COMMON MISTAKE / WARNING
**Common Mistake:** Not setting `group_wait` and relying on defaults. Without explicit grouping configuration, a single node failure that takes down 30 pods will fire 30 separate Slack messages simultaneously — completely flooding the channel. Always set `group_by: ['alertname', 'namespace']` and `group_wait: 30s` so related alerts are batched into a single notification.

PLACEMENT PRO TIP
**Tip:** Write alert annotations that include the exact kubectl command engineers need to start debugging. The `description` field should say `kubectl logs {{ $labels.pod }} -n {{ $labels.namespace }} --previous` rather than just `pod is crashing`. At 3am during a Zerodha production incident, engineers should be able to copy the command from the Slack notification and run it immediately without thinking.

REMEMBER THIS
**Remember:** Alertmanager deduplicates alerts by their label set.

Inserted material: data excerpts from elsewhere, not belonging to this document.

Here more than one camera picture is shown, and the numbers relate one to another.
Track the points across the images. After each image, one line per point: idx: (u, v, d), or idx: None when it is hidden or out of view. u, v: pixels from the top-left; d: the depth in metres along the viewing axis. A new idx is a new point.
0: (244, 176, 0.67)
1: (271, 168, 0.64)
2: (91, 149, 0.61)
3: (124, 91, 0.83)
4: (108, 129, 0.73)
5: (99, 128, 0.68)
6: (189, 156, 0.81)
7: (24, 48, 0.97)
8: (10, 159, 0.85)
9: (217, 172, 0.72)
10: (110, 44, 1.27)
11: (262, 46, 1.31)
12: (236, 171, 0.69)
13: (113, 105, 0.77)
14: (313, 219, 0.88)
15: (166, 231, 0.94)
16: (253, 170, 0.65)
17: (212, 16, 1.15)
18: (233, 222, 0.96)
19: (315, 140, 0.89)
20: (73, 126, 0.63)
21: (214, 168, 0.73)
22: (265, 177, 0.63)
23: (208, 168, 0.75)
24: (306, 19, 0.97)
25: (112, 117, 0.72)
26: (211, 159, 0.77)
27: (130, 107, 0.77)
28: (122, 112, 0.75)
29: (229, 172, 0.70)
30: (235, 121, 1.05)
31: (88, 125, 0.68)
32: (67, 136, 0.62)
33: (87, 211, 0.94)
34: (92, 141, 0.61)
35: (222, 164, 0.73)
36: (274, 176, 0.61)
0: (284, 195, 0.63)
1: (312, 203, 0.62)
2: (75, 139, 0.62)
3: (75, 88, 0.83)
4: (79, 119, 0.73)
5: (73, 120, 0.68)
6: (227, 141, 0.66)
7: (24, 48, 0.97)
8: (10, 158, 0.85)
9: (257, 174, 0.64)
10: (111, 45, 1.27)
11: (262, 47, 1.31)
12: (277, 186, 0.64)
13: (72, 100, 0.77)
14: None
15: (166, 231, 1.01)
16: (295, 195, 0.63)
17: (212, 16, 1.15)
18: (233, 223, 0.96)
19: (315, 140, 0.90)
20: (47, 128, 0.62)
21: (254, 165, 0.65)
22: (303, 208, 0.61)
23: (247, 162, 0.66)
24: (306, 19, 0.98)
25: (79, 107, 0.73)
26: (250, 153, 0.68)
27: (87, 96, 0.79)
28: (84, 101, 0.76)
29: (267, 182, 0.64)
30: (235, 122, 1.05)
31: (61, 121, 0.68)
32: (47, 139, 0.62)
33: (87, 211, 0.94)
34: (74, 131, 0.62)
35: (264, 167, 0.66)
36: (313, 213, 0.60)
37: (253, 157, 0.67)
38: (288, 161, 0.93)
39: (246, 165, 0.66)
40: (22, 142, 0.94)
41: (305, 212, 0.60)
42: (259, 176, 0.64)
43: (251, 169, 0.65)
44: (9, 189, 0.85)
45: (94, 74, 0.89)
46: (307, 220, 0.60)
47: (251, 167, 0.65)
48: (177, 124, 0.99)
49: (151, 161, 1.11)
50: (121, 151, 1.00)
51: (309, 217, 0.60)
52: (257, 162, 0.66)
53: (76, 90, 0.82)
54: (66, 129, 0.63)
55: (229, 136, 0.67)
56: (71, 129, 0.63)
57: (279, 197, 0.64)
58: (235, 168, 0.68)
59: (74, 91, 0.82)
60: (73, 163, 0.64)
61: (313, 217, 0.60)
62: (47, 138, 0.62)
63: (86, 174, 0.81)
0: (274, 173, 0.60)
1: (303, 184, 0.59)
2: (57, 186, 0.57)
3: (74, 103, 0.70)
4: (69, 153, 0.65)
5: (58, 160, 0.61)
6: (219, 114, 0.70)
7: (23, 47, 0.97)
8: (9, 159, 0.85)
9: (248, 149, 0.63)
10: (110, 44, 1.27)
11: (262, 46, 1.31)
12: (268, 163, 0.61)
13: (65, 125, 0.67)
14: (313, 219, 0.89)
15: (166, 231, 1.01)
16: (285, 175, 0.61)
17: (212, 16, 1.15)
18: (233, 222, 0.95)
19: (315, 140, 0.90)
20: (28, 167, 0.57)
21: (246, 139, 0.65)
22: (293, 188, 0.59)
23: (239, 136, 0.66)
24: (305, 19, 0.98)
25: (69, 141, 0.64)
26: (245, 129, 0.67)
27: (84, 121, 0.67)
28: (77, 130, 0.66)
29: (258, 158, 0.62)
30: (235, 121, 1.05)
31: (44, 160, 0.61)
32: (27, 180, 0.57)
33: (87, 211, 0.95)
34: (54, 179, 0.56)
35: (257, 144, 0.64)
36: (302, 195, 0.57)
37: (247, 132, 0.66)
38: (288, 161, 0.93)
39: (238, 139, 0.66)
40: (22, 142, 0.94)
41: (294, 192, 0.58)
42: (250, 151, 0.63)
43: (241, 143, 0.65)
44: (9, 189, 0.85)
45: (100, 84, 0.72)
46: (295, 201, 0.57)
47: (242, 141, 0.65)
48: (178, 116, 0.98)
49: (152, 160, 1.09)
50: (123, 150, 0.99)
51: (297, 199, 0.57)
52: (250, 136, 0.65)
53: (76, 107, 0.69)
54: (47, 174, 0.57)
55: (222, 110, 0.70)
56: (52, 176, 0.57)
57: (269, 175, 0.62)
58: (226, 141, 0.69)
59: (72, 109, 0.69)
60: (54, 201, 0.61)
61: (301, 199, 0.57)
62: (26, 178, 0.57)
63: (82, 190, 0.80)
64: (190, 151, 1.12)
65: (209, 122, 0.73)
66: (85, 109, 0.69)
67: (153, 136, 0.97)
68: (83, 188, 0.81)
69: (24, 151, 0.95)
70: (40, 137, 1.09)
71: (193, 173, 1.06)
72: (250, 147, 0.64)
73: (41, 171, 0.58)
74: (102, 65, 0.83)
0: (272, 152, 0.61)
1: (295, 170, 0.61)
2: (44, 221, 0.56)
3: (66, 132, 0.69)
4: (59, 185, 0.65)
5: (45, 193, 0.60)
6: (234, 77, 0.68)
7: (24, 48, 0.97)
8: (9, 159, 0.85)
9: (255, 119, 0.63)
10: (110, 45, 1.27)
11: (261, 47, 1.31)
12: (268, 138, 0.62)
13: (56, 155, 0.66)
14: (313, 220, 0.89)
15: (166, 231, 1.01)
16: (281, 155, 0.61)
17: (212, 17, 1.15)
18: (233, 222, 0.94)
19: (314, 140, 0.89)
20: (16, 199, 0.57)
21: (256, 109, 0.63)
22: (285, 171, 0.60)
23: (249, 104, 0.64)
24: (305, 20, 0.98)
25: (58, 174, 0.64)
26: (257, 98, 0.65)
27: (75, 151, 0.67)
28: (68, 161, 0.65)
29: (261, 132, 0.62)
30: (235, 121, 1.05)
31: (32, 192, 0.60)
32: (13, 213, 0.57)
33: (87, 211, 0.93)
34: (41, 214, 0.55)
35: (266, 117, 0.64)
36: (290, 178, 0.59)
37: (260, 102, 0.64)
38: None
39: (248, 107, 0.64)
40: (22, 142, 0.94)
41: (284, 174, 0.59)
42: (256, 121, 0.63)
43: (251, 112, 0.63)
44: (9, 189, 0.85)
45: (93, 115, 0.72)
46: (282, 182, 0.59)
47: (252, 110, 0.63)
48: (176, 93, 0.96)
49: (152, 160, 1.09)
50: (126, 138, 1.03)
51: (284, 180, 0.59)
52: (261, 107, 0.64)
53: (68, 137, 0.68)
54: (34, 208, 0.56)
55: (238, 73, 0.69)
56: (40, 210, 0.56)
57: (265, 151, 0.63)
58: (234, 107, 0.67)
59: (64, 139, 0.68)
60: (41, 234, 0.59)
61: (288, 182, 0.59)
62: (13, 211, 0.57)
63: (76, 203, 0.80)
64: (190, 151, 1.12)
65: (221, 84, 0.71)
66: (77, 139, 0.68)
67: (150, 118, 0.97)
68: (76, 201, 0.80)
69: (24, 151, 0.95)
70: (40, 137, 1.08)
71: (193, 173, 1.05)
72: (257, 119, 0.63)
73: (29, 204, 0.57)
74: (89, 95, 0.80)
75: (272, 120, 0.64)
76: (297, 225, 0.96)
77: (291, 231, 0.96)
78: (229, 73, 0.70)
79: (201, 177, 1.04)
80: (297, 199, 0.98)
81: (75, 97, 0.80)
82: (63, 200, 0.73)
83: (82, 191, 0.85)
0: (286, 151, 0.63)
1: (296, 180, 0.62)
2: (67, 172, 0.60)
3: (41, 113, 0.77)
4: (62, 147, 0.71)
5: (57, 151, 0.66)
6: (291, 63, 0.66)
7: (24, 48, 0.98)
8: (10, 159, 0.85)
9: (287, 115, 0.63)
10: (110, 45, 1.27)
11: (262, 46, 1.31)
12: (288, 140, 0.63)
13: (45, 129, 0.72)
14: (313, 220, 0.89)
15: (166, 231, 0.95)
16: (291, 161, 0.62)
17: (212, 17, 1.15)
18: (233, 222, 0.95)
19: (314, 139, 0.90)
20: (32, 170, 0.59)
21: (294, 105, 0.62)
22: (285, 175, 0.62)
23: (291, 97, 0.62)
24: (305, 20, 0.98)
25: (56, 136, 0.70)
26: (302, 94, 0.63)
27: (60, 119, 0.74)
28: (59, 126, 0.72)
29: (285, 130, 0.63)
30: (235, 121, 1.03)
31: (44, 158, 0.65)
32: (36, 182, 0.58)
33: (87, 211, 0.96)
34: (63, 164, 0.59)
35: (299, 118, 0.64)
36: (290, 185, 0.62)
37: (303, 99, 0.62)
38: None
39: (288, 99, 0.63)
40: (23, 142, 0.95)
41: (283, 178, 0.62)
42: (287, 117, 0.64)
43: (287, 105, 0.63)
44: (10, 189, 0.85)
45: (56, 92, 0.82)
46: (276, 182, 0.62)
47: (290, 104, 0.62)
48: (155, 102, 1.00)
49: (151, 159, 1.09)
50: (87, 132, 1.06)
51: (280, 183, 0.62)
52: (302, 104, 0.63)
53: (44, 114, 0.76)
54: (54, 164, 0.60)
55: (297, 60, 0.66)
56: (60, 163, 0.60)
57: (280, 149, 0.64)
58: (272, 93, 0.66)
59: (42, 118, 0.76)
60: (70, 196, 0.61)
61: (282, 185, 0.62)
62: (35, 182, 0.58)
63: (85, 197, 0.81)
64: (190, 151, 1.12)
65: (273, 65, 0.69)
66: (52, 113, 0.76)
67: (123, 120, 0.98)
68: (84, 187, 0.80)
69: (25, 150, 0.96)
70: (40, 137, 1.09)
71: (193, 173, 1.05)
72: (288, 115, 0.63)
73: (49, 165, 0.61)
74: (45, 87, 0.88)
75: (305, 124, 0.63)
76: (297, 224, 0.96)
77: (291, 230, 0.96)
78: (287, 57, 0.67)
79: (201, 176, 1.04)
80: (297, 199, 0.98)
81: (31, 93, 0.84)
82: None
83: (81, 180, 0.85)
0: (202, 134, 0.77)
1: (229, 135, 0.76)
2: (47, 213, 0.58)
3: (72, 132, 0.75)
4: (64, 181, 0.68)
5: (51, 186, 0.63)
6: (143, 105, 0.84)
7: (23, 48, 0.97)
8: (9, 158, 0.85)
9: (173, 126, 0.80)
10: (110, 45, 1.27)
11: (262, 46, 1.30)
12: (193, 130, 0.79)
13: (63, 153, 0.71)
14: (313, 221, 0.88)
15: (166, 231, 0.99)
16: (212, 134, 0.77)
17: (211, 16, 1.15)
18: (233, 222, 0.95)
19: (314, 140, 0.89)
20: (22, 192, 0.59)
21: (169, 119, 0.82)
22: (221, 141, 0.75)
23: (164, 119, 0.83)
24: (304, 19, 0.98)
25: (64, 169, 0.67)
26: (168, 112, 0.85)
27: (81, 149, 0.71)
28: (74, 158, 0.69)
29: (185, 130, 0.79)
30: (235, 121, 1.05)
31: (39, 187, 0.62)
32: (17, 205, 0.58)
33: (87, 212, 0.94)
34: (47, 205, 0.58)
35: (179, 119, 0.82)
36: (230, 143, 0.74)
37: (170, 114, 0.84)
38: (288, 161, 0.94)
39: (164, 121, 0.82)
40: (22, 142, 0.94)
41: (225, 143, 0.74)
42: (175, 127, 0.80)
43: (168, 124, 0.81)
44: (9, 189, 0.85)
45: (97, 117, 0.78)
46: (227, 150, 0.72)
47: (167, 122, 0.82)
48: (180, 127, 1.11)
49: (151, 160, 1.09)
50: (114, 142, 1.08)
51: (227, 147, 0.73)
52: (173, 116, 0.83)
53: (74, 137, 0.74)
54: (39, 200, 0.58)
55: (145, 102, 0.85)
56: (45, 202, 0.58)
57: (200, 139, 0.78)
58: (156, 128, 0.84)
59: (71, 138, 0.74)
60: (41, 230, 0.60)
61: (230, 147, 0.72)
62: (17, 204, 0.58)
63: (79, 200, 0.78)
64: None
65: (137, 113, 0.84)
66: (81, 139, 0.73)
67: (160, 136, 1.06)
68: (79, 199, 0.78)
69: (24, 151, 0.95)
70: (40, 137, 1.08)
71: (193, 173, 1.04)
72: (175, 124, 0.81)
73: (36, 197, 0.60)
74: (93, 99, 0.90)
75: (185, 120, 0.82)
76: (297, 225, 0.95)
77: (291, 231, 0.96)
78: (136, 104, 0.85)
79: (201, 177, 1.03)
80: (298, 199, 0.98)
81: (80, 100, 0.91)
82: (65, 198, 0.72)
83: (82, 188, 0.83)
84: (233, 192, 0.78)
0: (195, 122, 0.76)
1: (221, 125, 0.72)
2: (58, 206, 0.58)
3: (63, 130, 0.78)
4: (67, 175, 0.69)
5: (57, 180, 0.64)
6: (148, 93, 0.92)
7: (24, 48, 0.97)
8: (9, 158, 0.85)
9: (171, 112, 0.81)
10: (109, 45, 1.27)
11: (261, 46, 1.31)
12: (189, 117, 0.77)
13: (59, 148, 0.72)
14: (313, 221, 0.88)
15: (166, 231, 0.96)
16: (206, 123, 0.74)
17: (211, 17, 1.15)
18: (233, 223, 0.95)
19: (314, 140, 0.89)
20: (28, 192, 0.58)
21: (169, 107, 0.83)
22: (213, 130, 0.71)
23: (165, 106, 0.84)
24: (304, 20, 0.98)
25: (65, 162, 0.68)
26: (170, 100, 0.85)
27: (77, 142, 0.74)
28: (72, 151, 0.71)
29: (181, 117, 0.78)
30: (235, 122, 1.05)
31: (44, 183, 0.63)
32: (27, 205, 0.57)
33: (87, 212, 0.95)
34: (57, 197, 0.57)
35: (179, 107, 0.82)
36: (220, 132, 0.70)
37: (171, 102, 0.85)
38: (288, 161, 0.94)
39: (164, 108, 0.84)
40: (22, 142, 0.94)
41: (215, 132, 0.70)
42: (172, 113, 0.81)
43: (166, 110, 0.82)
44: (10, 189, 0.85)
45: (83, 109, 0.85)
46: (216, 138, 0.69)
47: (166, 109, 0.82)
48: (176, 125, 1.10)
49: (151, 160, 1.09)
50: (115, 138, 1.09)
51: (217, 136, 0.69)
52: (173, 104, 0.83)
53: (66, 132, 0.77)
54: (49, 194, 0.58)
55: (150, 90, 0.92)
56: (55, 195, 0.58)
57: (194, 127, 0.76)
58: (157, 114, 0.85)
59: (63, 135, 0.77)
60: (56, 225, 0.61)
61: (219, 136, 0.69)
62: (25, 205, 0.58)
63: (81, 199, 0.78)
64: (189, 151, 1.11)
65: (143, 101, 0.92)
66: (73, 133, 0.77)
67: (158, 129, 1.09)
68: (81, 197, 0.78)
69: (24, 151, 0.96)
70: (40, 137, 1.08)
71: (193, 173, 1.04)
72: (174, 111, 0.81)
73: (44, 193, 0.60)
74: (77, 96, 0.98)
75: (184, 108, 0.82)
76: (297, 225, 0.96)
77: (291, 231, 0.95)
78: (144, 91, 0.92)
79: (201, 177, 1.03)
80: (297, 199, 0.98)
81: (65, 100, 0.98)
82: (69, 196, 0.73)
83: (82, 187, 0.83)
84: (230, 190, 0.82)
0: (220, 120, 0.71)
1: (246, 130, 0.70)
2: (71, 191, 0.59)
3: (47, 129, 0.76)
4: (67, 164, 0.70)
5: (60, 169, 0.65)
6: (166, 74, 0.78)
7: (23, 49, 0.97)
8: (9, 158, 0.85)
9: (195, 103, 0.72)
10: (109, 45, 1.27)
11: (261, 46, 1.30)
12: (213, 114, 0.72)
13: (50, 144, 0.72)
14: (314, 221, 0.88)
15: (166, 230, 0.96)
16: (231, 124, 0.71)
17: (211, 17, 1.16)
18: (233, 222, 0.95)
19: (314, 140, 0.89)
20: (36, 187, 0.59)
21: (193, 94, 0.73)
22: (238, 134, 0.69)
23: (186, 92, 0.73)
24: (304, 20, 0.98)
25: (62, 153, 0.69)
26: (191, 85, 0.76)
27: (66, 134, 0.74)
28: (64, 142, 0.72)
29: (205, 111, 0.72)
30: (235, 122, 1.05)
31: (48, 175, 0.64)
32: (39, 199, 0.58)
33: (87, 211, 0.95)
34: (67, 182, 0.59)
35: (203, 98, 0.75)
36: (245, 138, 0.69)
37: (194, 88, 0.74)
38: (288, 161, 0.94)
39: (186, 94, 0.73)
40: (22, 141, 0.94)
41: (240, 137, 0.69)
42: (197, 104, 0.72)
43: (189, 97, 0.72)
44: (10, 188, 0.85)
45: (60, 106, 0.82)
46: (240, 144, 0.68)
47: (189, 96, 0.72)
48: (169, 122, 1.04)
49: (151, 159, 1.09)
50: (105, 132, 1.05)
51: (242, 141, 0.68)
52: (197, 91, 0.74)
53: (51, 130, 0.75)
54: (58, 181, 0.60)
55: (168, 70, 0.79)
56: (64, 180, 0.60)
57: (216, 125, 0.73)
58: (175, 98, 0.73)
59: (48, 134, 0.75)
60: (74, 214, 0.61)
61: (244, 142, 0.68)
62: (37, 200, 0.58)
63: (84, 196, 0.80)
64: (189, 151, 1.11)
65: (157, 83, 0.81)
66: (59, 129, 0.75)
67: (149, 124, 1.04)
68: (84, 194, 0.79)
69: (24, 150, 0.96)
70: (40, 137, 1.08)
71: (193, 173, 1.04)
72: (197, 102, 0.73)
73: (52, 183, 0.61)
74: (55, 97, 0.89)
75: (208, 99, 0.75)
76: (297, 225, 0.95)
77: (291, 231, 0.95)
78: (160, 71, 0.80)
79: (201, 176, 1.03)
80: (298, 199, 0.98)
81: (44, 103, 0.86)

If Prometheus fires the same alert with identical labels twice (which it does when a condition is persistently true), Alertmanager sends only ONE notification — not two. This is intentional. The `repeat_interval` controls when the reminder notification is sent for still-unresolved alerts.

COMMON MISTAKE / WARNING
**Security:** Never put Slack webhook URLs, PagerDuty keys, or any credentials directly in your Alertmanager ConfigMap that gets committed to Git. Store credentials in a Kubernetes Secret and reference it in the Alertmanager configuration. On a shared Razorpay cluster, the Alertmanager ConfigMap is visible to anyone with `kubectl get configmap` access — credentials must be in Secrets, not ConfigMaps.